Can someone help me and point where I am not correct in querying patent numbers?
I am using Patastat April 2013 version of database offline currently.
What I need to get is total number of granted patents (publication) vs total number of
filled applications by period, say 1930-2013 and count them by number per year.

For publications I use the following query:

SELECT distinct year(tls211_pat_publn.publn_date) as Year,
count(tls211_pat_publn.pat_publn_id) as Patents

FROM tls201_appln
full outer join tls224_appln_cpc on tls201_appln.appln_id = tls224_appln_cpc.appln_id
full outer join tls211_pat_publn on tls201_appln.appln_id = tls211_pat_publn.appln_id

where tls224_appln_cpc.cpc_class_symbol like 'B82Y%'
and year(tls211_pat_publn.publn_date) between '1930' and '2013'

group by year(tls211_pat_publn.publn_date)
order by year(tls211_pat_publn.publn_date) asc

and get results close to Espacenet search engine using B82Y filter for CPC classification.

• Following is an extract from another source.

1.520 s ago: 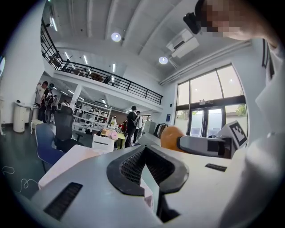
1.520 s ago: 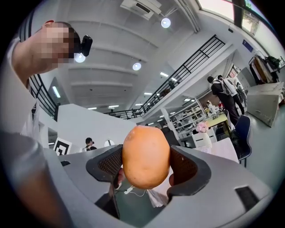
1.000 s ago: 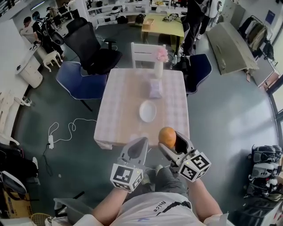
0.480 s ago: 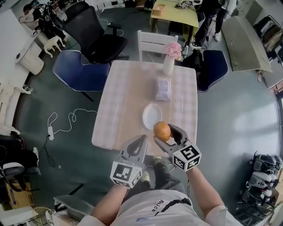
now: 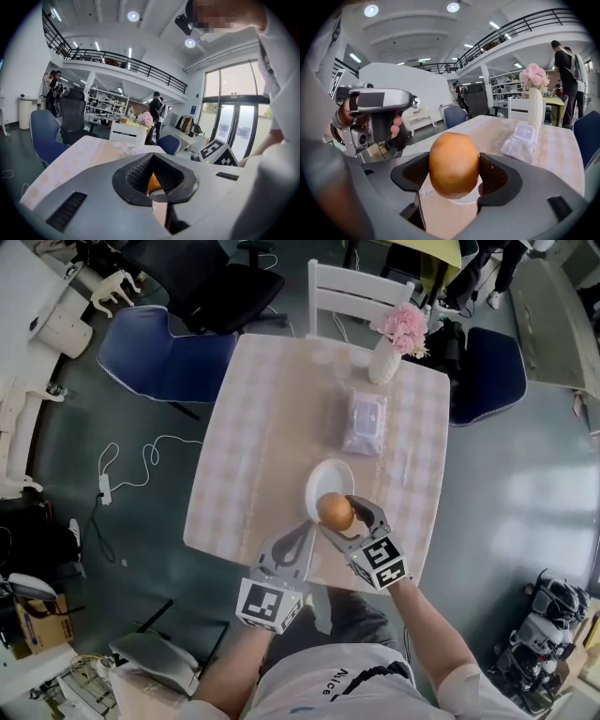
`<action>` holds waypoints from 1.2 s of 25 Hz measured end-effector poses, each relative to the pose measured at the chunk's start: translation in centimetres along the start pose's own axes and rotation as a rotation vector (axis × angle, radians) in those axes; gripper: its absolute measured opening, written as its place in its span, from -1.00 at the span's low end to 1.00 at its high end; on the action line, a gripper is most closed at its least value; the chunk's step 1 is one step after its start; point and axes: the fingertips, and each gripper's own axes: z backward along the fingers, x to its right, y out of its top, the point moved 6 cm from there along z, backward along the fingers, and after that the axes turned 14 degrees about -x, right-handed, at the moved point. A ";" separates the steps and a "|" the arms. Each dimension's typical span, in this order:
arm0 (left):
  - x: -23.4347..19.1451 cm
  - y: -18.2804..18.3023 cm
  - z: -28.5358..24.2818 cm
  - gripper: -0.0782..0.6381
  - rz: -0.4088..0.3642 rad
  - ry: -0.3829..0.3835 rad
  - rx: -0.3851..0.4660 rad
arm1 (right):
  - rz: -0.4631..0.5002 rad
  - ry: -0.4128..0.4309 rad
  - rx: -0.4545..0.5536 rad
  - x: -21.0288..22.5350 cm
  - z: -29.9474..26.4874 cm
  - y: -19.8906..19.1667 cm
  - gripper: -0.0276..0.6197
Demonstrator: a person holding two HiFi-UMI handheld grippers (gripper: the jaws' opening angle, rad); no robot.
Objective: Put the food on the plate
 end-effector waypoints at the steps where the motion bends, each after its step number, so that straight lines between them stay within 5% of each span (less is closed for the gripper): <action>1: -0.4 -0.2 -0.6 -0.76 0.006 0.004 -0.007 | 0.002 0.006 -0.016 0.3 -0.7 -0.3 0.08; 22: -3.0 -2.8 -5.5 -0.76 0.099 0.036 -0.082 | 0.025 0.020 -0.257 2.5 -7.6 -3.8 0.08; 30: -2.9 -2.6 -5.0 -0.76 0.087 0.026 -0.084 | 0.022 0.012 -0.265 2.2 -6.8 -3.4 0.08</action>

But for total amount of fillings I use the following query:

SELECT distinct year(tls201_appln.appln_filing_date) as Year,
count(tls201_appln.appln_id) as Filings

FROM tls201_appln

full outer JOIN tls224_appln_cpc on tls201_appln.appln_id = tls224_appln_cpc.appln_id

where tls224_appln_cpc.cpc_class_symbol like 'B82Y%'
-- and tls201_appln.appln_id <= 900000000
and year(tls201_appln.appln_filing_date) between '1930' and '2013'

group by year(tls201_appln.appln_filing_date)
order by year(tls201_appln.appln_filing_date) asc

and it shows not correct result - number of applications per year are smaller than publications.

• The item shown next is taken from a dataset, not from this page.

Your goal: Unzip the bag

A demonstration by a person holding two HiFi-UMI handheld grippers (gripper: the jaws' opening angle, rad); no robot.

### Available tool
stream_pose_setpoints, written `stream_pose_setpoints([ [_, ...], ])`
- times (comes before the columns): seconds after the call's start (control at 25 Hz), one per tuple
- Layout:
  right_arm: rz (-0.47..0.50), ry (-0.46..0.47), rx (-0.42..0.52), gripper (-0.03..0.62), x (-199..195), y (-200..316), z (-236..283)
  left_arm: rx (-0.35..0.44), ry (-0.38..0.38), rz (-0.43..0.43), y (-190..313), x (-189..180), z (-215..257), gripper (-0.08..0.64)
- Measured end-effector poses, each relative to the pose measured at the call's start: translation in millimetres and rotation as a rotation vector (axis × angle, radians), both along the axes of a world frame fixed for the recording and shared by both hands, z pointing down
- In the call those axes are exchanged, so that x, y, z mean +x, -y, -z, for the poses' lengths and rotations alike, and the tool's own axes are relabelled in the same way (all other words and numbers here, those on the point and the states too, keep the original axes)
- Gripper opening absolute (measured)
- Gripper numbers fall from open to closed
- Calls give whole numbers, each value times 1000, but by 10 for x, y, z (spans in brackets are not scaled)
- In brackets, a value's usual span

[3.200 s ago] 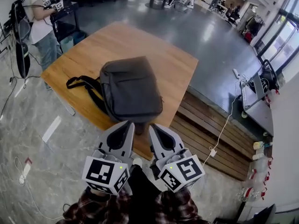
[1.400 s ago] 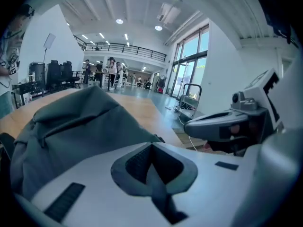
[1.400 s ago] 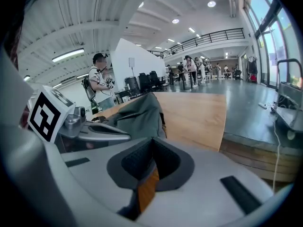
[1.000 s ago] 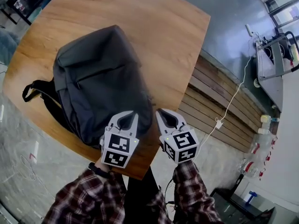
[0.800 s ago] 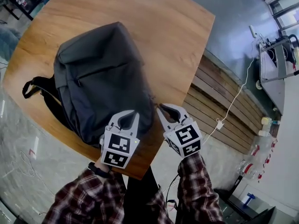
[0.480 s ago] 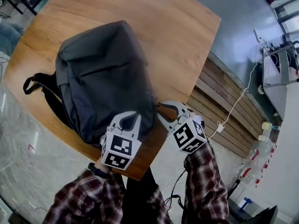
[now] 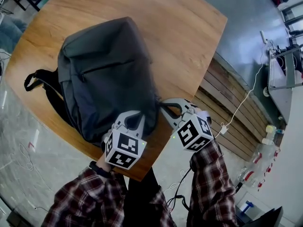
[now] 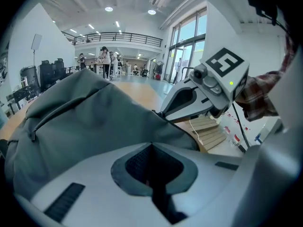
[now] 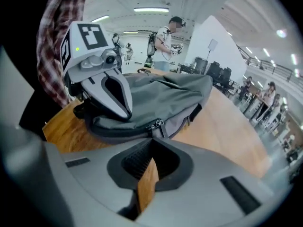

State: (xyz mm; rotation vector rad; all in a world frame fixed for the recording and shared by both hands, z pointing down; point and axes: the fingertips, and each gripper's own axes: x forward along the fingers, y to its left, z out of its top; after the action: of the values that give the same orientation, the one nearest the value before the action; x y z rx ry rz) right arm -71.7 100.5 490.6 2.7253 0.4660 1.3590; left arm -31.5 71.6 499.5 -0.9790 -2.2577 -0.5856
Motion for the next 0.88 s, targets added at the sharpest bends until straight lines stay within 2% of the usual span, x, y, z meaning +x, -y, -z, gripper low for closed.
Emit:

Can you please help me to find out the right query for that?

Many thanks in advance,
Kirill.


Geert Boedt
Posts: 176
Joined: Tue Oct 19, 2004 10:36 am
Location: Vienna

Re: Correctness of applications and publications counting

Post by Geert Boedt » Wed Feb 01, 2017 4:58 pm

Hello Kirill,
your question is a bit more difficult then one might first think.
A single patent application mostly has multiple "dates": priority date(s) , filing date, publication date(s), date of grant -if applicable-. So if you want to do a count over a specific period, one has to keep in mind those different dates applicable to the application. One also has to keep in mind that those dates are in most cases spread over a number of years. Depending on what you want to analyse, you will need to develop your approach using the date you deem to be most applicable.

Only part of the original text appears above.